PRICE — As a young man in the 1960s, Aleck Shilaos knew what he wanted to be when he grew up.
"Law enforcement was not on my agenda," he recalled on Tuesday. "Being in social work or sociology was kind of my thing."
Shilaos, now 65, was earning his sociology degree from the University of Utah in 1967 when he took a part-time job as a parking attendant on campus. It put him in contact with officers on the school's newly created police force, and suddenly Shilaos had found his calling.
Two years later he graduated from the police academy and began what would become a 43-year law enforcement career. That career will end May 31, when Shilaos retires as the chief of police for Price, a post he's held for 25 years.
"This community has just been outstanding," he said.
"I'm just really proud to have been able to serve them," the chief added, his voice tightening with emotion.
After leaving the academy, Shilaos became a police officer at the U., then hired on with the Lakewood Police Department in Colorado in 1972. A decade later, he returned to his hometown to serve as a lieutenant on the Price police force.
Ed Shook still remembers how skeptical the Price officers were of Shilaos when he first arrived. That skepticism disappeared, however, when the new guy toed the line at the gun range for the department's annual firearms qualification.
"There was not a mark on his target, except in the 10 ring," said Shook, who served as a lieutenant under Shilaos and put in 20 years on the force before retiring in 2005.
His shooting prowess earned Shilaos — a nationally-ranked pistol shooter at the time — the immediate respect of his fellow officers, a respect that continued to grow over the next 30 years as he improved their training and equipment.

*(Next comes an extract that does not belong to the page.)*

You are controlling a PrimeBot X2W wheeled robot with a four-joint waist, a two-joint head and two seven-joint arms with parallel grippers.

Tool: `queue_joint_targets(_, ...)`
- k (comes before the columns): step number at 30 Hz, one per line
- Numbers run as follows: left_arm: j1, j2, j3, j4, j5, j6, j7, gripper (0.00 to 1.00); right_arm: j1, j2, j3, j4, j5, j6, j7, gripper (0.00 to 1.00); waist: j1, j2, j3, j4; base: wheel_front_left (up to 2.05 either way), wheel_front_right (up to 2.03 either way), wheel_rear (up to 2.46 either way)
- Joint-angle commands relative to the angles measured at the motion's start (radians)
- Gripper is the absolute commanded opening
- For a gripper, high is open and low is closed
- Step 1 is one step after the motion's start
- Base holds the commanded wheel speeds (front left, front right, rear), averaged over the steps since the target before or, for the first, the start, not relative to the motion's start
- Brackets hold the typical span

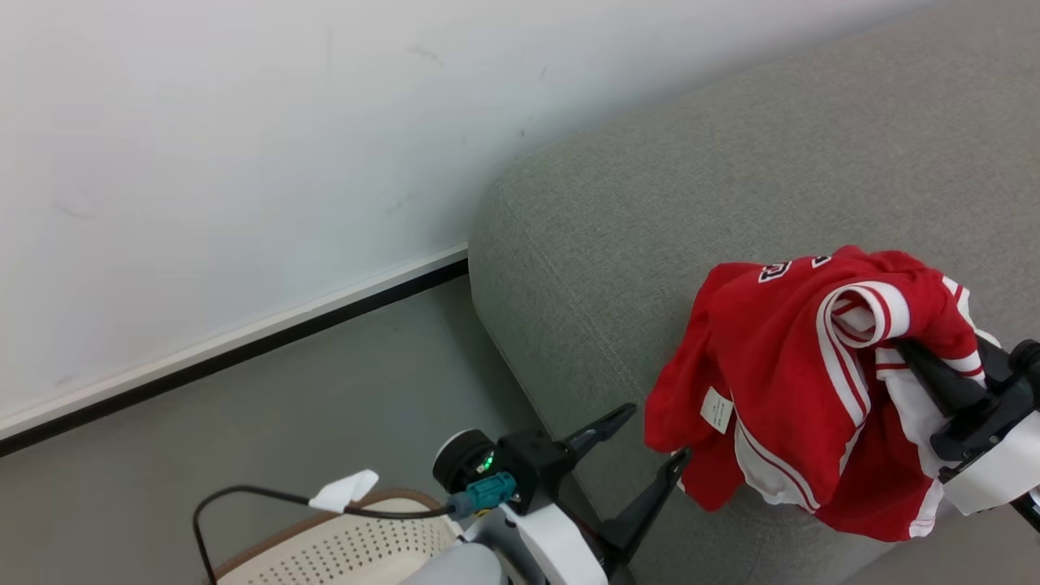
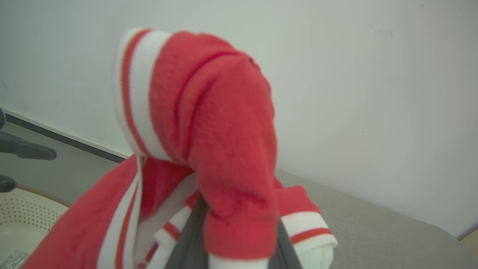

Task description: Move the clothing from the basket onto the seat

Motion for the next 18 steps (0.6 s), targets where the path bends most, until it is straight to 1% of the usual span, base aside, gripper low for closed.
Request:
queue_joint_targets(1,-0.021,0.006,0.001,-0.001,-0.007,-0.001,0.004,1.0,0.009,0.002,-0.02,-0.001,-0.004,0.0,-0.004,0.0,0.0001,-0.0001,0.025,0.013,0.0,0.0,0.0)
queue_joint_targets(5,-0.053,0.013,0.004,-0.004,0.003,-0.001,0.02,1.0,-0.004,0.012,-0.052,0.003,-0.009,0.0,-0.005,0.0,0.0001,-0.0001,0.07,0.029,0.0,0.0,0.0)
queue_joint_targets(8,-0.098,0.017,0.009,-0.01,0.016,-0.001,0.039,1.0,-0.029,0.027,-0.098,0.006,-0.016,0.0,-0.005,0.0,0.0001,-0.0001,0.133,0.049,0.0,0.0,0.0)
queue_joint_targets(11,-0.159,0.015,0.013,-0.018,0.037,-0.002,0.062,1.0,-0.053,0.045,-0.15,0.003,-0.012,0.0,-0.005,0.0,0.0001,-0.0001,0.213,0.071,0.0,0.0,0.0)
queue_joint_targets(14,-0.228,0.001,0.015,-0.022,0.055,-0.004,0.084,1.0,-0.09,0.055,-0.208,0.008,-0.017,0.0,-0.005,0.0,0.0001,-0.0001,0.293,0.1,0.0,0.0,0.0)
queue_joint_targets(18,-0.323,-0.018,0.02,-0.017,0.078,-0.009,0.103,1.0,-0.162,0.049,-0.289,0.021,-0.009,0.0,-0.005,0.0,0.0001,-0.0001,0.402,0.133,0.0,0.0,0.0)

During his time as chief, Shilaos moved the department into the digital age, first securing a grant for desktop computers in the late 1980s and later having laptops and other advanced electronics installed in his officers' patrol cars.
He also initiated a field-training program for new officers, established the department's first detective division, helped found a regional drug strike force and SWAT team, and implemented the DARE program in the local schools.
Shilaos, a 1995 graduate of the FBI National Academy, said the key to his longevity in office — he served at the pleasure of three mayors and held the chief's job longer than any other law enforcer in the city's history — has been his adherence to a motto he calls "The Three Fs."
"Firm, fair and friendly," he said. "And heavy on the friendly."
It's a philosophy that has served the chief well, Shook said, before quickly adding that Shilaos is "not a teddy bear."
"Anybody that thinks that is in for a surprise," Shook said, breaking into laughter.
"He will let you know if you're starting to let down a little bit," he said. "I was a recipient of a few of those interviews. It was never pleasant, but it was the right thing."
Shilaos was never one to hold a grudge, according to Shook. That trait, coupled with his "spiritual strength," was what made the chief successful, his former lieutenant said.
"The people really don't understand what they have in Aleck Shilaos as chief of police," Shook said. "He puts his head down and he goes and does his job the way he thinks is right."
Shilaos, who is in remission after being diagnosed in 2010 with Non-Hodgkin's lymphoma, said his illness had little influence on his decision to retire. Rather, he had simply set a goal to hang up his badge and gun once he'd completed his 30th year of service to the citizens of Price.
So what does the grandfather of four have planned next?
"I have no clue," he said, "but I have two daughters that seem to have some baby-sitting set up for me already. I just haven't heard about what dates yet."